THE TASK: Copy word for word, please, the lines of the entries below running from the one containing "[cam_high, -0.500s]" to the one containing "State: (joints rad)", both ends included.

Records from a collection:
□ □ □ □ □
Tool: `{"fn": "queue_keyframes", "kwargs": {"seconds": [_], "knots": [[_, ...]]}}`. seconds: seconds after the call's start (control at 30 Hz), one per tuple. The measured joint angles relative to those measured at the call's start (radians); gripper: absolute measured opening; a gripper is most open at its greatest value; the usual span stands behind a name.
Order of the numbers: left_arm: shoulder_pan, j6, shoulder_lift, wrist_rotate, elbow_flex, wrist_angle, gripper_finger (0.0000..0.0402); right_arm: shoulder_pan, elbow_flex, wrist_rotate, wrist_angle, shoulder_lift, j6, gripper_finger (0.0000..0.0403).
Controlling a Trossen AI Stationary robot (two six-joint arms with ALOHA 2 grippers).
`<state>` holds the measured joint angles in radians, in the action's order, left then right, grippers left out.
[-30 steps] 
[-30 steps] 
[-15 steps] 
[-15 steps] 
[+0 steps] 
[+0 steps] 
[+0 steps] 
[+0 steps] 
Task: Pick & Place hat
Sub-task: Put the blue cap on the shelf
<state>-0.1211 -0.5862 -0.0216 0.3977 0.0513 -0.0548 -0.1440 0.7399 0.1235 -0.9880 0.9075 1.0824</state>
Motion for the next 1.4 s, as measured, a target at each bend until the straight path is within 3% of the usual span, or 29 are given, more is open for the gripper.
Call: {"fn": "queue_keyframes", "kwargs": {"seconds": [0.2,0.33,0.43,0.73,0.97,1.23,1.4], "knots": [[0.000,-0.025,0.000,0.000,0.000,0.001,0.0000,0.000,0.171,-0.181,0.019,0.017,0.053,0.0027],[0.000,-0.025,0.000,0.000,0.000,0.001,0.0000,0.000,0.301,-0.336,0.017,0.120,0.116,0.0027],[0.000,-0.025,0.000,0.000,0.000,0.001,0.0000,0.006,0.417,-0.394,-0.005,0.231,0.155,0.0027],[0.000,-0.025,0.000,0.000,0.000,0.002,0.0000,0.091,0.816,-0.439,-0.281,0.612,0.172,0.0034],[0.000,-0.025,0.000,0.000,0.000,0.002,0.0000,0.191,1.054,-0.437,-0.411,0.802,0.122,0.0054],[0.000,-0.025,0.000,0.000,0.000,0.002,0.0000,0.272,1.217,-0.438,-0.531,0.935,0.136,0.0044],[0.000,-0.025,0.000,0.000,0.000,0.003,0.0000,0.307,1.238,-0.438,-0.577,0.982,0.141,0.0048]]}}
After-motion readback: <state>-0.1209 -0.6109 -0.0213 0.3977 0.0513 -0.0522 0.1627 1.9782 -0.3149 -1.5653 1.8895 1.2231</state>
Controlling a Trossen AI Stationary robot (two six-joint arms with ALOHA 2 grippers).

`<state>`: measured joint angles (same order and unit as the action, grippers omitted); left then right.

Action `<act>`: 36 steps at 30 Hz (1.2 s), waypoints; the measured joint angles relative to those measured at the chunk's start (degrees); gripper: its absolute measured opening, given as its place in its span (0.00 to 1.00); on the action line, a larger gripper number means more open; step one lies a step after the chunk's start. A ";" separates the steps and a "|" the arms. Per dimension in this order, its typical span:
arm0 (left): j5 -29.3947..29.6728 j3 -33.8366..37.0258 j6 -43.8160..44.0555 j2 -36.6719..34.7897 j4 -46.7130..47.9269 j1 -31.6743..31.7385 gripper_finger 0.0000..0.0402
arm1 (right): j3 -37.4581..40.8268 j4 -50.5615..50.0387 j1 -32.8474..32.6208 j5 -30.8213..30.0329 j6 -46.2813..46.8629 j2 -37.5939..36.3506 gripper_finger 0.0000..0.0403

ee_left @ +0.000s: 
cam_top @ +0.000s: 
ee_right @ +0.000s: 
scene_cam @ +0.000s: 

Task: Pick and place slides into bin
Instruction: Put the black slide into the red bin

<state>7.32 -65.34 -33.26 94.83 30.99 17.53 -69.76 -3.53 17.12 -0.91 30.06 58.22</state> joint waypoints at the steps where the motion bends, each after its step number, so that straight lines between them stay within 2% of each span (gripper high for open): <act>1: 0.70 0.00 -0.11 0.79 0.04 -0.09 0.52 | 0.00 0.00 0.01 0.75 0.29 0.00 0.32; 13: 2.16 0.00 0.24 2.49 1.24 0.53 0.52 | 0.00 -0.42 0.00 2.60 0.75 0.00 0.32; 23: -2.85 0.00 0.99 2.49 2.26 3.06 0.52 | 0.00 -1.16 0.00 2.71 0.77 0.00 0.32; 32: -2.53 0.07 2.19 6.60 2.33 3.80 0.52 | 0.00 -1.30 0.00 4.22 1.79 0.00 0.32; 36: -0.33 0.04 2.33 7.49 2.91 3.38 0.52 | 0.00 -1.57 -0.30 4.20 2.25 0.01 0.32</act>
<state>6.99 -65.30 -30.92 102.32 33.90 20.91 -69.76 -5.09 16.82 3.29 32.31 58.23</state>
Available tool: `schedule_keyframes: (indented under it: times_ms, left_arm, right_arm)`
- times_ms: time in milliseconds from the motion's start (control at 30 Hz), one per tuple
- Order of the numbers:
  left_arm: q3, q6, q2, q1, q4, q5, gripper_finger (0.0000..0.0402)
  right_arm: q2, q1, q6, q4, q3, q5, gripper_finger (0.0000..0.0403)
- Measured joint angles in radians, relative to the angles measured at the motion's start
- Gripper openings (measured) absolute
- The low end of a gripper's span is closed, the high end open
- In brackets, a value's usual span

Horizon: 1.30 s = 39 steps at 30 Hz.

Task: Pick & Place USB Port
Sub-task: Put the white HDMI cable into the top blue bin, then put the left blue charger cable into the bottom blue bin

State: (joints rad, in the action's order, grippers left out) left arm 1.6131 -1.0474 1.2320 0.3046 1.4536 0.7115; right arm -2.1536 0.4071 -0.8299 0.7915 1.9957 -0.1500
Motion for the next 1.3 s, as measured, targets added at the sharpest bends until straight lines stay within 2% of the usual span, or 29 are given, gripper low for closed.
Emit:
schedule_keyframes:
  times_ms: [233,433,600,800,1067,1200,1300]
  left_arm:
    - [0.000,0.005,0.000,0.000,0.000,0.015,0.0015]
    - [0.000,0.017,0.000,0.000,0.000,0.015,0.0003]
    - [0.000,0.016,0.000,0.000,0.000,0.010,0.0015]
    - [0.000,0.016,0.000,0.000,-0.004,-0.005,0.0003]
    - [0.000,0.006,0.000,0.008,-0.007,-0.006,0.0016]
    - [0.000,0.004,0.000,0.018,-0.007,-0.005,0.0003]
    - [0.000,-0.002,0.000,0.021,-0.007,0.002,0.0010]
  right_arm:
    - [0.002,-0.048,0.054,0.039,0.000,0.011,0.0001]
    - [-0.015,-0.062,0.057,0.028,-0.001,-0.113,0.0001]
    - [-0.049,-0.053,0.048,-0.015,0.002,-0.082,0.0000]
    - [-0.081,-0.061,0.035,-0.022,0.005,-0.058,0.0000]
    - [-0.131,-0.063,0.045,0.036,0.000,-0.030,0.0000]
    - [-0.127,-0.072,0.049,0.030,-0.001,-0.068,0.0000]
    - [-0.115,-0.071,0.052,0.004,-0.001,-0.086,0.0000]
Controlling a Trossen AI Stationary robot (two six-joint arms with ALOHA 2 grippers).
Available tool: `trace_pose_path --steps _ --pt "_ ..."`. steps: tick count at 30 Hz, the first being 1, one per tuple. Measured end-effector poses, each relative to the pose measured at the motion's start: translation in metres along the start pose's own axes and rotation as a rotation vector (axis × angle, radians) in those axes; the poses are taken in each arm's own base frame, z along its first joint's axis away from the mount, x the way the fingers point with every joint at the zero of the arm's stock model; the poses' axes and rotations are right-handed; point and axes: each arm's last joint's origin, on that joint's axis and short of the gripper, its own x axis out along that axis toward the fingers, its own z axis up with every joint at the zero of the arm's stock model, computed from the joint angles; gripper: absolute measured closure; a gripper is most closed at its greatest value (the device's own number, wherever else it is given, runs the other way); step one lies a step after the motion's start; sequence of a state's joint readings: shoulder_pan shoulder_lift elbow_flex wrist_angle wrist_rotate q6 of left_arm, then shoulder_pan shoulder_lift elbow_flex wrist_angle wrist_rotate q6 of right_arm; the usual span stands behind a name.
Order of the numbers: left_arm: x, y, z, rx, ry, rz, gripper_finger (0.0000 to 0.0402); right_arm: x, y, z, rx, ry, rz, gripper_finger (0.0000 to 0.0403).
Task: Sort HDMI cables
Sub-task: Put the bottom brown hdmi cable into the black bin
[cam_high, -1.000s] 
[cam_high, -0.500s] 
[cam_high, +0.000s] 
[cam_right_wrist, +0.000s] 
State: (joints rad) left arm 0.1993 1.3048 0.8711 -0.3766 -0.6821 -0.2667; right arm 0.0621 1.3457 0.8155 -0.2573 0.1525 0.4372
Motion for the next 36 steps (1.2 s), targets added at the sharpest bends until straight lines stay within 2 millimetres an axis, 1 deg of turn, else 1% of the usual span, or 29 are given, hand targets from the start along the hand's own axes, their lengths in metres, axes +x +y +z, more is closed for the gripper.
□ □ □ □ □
EXPECTED ANSWER:
[cam_high, -0.500s] 
[cam_high, +0.000s] 
[cam_right_wrist, +0.000s] 
State: (joints rad) left arm 0.1993 1.3048 0.8711 -0.3766 -0.6821 -0.2667; right arm 0.0621 1.3457 0.8155 -0.2573 0.1525 0.4372

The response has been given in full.